Only one stretch of the data is wanted: the line containing "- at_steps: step", the line containing "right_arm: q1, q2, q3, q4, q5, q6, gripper", and every line between them, copied exactly.

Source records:
·····

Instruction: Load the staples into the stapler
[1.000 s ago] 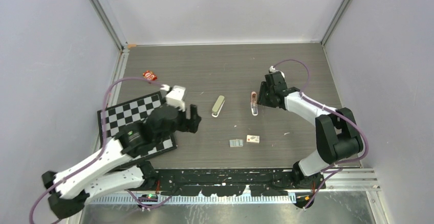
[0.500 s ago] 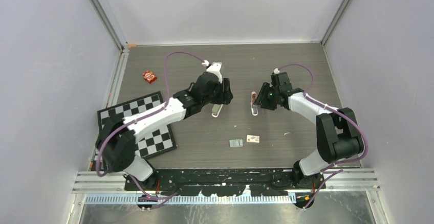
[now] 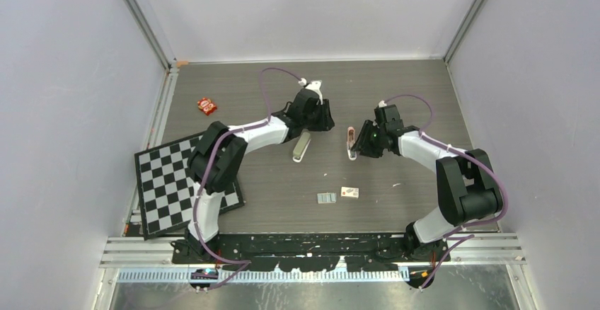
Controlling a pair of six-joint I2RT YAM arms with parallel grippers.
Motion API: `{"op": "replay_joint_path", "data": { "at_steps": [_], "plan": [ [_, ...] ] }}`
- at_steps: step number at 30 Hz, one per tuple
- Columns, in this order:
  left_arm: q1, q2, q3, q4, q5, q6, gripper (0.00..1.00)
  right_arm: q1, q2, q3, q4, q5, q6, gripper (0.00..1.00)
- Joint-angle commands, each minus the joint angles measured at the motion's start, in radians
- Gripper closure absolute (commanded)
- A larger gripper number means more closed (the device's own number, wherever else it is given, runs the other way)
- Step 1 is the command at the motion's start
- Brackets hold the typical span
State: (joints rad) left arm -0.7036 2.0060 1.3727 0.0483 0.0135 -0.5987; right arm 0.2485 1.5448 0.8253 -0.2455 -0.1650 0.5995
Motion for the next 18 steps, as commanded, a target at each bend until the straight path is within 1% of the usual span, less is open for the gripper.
{"op": "replay_joint_path", "data": {
  "at_steps": [1,5,11,18],
  "plan": [
    [0.001,0.063,0.105,0.113,0.089,0.006,0.62,0.0,-0.007,0.022,0.0,0.012,-0.01,0.59],
    [0.003,0.123,0.14,0.118,0.11,0.009,0.63,-0.001,0.02,0.034,-0.003,0.022,-0.016,0.6],
    [0.002,0.188,0.157,0.171,0.134,-0.016,0.66,-0.001,0.039,0.031,0.015,0.041,-0.018,0.61],
    [0.001,0.269,0.202,0.239,0.239,-0.074,0.67,0.0,0.064,0.033,0.019,0.058,-0.024,0.62]
  ]
}}
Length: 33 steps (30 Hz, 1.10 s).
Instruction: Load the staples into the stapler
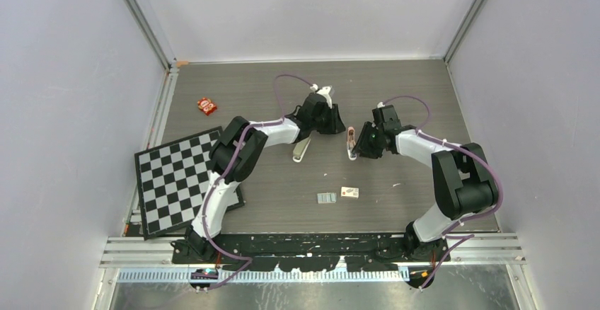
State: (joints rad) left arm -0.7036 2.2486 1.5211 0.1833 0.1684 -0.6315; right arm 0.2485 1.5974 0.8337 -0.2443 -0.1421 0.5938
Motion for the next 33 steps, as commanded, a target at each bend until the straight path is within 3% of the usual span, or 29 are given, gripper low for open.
{"op": "replay_joint_path", "data": {
  "at_steps": [1,14,33],
  "plan": [
    [0.0,0.038,0.061,0.112,0.102,-0.047,0.68,-0.001,0.011,0.022,0.017,0.042,-0.021,0.63],
    [-0.004,0.055,0.053,0.168,0.242,-0.065,0.7,0.0,0.037,0.012,0.026,0.054,-0.025,0.64],
    [-0.054,-0.047,-0.012,0.106,0.205,0.01,0.72,0.0,0.037,0.01,0.021,0.069,-0.022,0.65]
  ]
}}
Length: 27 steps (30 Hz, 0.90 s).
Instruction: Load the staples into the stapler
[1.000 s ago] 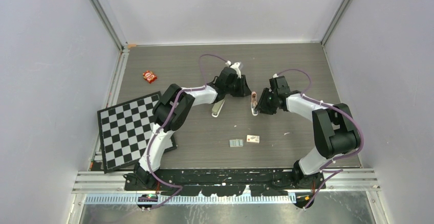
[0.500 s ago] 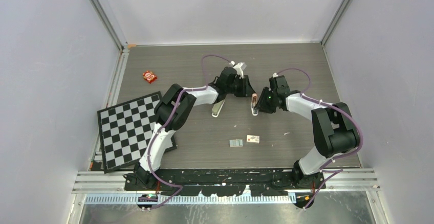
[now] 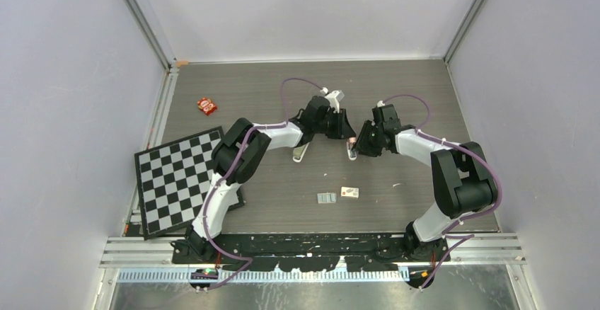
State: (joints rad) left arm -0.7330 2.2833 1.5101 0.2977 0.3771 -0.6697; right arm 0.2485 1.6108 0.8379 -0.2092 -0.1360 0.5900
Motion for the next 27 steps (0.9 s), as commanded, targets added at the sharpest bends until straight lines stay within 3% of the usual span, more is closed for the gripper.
{"op": "replay_joint_path", "data": {
  "at_steps": [1,27],
  "plan": [
    [-0.026,-0.083,0.001,-0.018,-0.01,0.053,0.72,0.0,0.021,0.006,-0.014,0.064,-0.016,0.65],
    [-0.072,-0.12,0.027,-0.204,-0.152,0.13,0.73,0.0,-0.237,0.011,-0.205,0.034,-0.016,0.63]
  ]
}}
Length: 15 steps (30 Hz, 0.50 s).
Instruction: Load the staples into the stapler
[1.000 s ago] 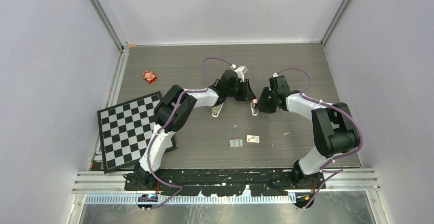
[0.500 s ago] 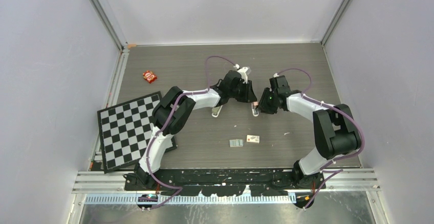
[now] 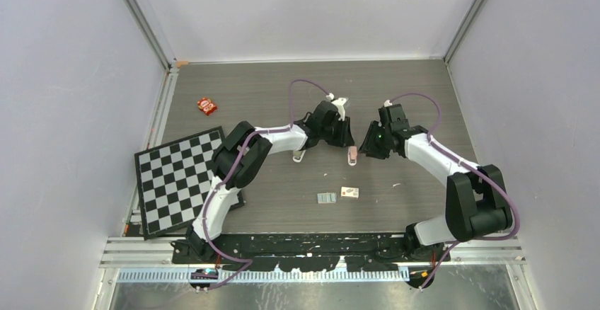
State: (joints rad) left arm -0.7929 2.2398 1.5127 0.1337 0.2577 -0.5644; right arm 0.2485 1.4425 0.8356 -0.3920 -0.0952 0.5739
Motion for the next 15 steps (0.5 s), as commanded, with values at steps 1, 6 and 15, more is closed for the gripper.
{"op": "replay_joint_path", "data": {
  "at_steps": [1,6,15],
  "plan": [
    [-0.011,-0.083,0.023,-0.05,-0.041,0.017,0.73,0.0,-0.076,0.013,-0.016,-0.017,0.005,0.63],
    [-0.011,-0.116,0.018,-0.098,-0.09,-0.019,0.66,-0.001,-0.059,0.012,0.016,-0.071,0.023,0.63],
    [-0.014,-0.173,-0.043,-0.09,-0.066,-0.063,0.62,0.0,-0.034,-0.031,0.044,-0.134,0.033,0.66]
  ]
}}
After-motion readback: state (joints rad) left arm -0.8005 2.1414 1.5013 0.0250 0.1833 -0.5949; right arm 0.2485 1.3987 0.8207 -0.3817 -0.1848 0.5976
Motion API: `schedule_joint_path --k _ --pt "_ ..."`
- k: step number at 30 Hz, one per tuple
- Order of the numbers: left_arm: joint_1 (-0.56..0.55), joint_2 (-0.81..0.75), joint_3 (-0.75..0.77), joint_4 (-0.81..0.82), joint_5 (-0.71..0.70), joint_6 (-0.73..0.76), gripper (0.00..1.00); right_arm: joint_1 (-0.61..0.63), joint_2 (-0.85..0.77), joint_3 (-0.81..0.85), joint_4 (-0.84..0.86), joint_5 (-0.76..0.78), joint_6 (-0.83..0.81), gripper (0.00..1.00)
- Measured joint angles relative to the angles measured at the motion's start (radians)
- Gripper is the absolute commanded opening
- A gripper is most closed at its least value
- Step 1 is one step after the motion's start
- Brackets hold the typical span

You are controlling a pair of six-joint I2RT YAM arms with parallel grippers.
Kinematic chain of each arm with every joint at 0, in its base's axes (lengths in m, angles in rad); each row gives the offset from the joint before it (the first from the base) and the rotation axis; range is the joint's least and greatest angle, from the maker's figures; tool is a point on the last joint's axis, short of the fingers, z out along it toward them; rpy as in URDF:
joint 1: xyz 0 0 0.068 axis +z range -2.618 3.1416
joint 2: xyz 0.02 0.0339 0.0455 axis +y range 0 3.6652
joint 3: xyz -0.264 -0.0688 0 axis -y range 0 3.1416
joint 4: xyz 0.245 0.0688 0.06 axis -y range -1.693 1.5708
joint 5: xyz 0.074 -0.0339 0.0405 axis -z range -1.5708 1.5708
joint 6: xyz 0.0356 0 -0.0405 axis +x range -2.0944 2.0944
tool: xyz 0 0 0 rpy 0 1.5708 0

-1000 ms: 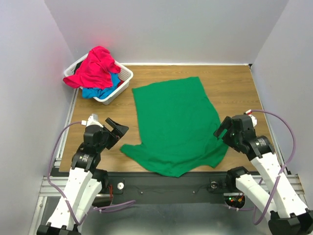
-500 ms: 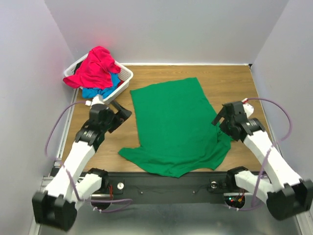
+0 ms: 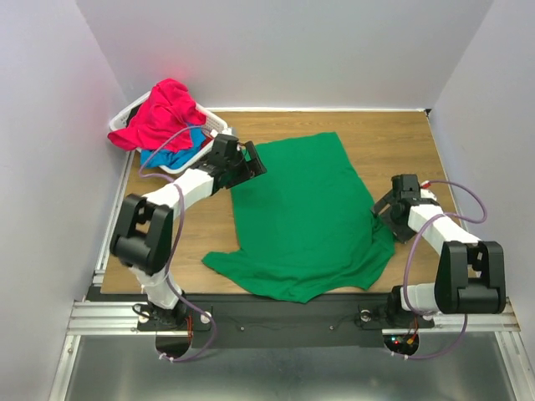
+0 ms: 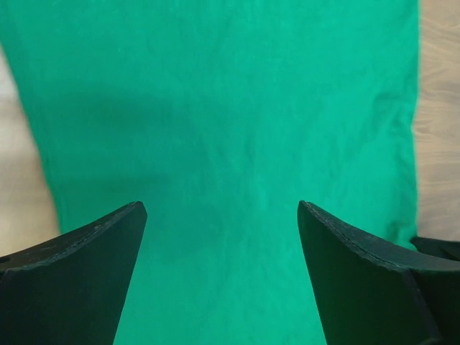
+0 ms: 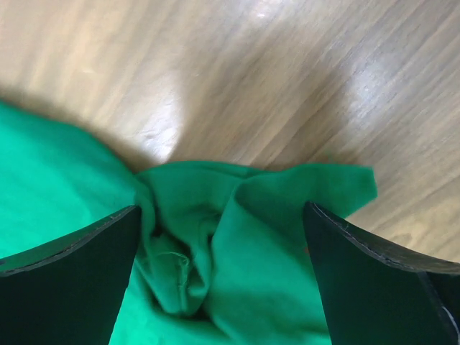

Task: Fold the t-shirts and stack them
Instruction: Flatten the tshirt out

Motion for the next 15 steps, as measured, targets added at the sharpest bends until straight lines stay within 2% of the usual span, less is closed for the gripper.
schedule_joint_path --k 3,7,15 --pt "0.000 0.112 0.063 0.012 0.013 0.028 0.98 -0.031 0.032 -0.025 0.070 -0.027 -0.005 1.00" --pt "0.006 0.216 0.116 0.013 0.015 0.054 0.99 -0.061 0.106 0.027 0.122 -0.036 -0.013 1.00" --pt "0.035 0.295 0.156 0.034 0.020 0.062 0.98 -0.161 0.368 0.286 0.188 -0.047 -0.068 1.00"
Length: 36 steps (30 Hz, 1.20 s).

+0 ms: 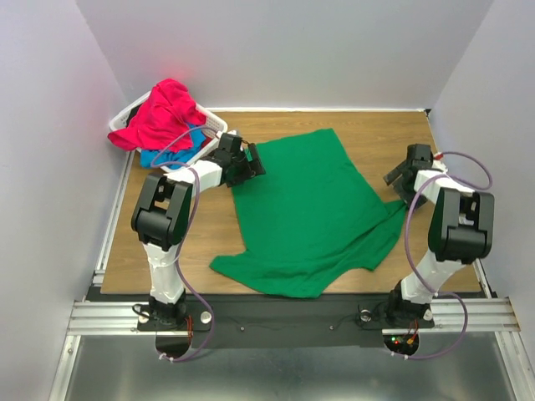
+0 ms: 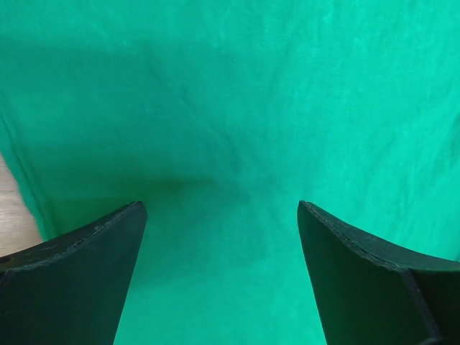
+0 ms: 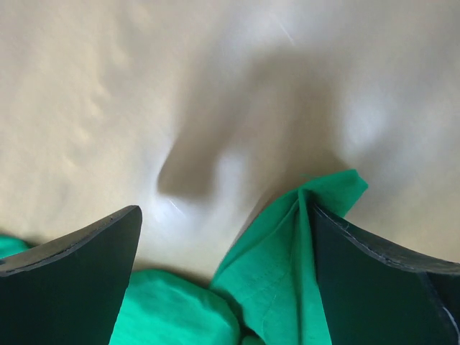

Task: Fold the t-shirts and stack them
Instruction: Flatten the tshirt out

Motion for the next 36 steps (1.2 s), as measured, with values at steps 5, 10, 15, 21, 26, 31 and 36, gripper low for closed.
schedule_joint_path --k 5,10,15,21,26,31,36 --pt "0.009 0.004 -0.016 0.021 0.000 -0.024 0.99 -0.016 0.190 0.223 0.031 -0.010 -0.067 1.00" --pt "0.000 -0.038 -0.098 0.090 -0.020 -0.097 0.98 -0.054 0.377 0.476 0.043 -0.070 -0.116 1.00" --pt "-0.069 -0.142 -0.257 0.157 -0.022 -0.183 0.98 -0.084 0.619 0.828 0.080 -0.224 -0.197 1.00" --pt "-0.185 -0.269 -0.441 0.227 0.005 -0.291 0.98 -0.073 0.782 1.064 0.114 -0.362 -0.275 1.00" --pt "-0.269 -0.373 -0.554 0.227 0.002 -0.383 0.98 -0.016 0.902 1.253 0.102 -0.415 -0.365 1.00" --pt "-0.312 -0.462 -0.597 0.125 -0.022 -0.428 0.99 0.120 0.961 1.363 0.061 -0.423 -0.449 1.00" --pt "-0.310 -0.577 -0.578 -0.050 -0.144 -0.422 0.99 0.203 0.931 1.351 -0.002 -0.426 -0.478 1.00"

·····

### SOLUTION FOR THIS TASK
- at_steps: step number at 30 Hz, one per tuple
- Columns, in this order:
  left_arm: q1, q2, q3, q4, q5, q6, gripper (0.00..1.00)
  right_arm: q1, q2, q3, q4, q5, q6, gripper (0.00..1.00)

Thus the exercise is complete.